■ What you need to do
Transcribe exactly the line that contains "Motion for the" and each line that comes after it in the material, the last line included, and nothing more.

■ Given information
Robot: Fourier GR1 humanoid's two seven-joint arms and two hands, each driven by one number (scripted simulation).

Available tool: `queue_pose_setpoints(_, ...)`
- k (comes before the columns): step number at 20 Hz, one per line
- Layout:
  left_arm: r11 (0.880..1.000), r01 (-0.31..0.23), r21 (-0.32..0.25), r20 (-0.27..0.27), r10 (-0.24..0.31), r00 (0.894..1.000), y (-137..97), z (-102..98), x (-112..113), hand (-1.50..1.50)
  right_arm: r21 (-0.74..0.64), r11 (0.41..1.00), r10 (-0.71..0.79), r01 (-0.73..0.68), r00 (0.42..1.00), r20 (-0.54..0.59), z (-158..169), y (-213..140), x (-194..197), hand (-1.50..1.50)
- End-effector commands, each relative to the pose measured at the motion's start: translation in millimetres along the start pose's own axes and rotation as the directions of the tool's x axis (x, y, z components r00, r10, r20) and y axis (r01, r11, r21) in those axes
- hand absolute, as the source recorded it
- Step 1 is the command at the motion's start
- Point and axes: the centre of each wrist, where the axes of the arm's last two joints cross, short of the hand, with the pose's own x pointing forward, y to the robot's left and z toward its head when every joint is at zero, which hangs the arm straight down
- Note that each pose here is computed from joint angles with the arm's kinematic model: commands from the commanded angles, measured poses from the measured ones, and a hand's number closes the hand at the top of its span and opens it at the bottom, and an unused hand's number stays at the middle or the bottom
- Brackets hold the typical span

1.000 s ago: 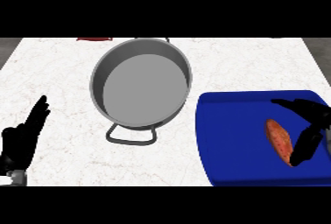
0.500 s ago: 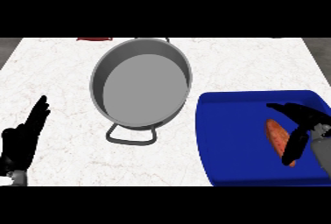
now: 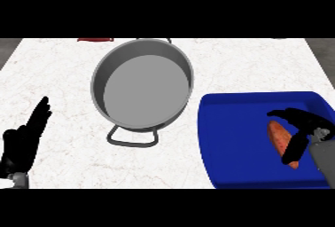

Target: Pick the sweet potato from the tray and place it in the pot

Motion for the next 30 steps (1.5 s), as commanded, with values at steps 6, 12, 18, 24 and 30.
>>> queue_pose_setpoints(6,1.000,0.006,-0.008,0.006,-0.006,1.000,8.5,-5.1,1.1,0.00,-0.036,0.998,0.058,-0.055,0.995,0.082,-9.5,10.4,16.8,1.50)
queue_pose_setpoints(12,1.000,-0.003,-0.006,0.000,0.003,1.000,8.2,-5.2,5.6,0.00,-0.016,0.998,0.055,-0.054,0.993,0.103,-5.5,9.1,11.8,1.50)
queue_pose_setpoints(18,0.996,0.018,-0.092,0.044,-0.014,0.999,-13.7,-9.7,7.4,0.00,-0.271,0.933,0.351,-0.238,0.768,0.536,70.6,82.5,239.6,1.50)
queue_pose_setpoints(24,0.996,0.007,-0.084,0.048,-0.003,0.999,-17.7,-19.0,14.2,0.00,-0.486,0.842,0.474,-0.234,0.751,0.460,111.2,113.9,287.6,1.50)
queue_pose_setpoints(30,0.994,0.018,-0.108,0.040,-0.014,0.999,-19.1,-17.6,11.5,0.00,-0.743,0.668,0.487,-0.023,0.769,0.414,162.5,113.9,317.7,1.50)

■ Solution
Motion for the next 30 steps (1.5 s), as commanded, with values at steps 6, 12, 18, 24 and 30.
>>> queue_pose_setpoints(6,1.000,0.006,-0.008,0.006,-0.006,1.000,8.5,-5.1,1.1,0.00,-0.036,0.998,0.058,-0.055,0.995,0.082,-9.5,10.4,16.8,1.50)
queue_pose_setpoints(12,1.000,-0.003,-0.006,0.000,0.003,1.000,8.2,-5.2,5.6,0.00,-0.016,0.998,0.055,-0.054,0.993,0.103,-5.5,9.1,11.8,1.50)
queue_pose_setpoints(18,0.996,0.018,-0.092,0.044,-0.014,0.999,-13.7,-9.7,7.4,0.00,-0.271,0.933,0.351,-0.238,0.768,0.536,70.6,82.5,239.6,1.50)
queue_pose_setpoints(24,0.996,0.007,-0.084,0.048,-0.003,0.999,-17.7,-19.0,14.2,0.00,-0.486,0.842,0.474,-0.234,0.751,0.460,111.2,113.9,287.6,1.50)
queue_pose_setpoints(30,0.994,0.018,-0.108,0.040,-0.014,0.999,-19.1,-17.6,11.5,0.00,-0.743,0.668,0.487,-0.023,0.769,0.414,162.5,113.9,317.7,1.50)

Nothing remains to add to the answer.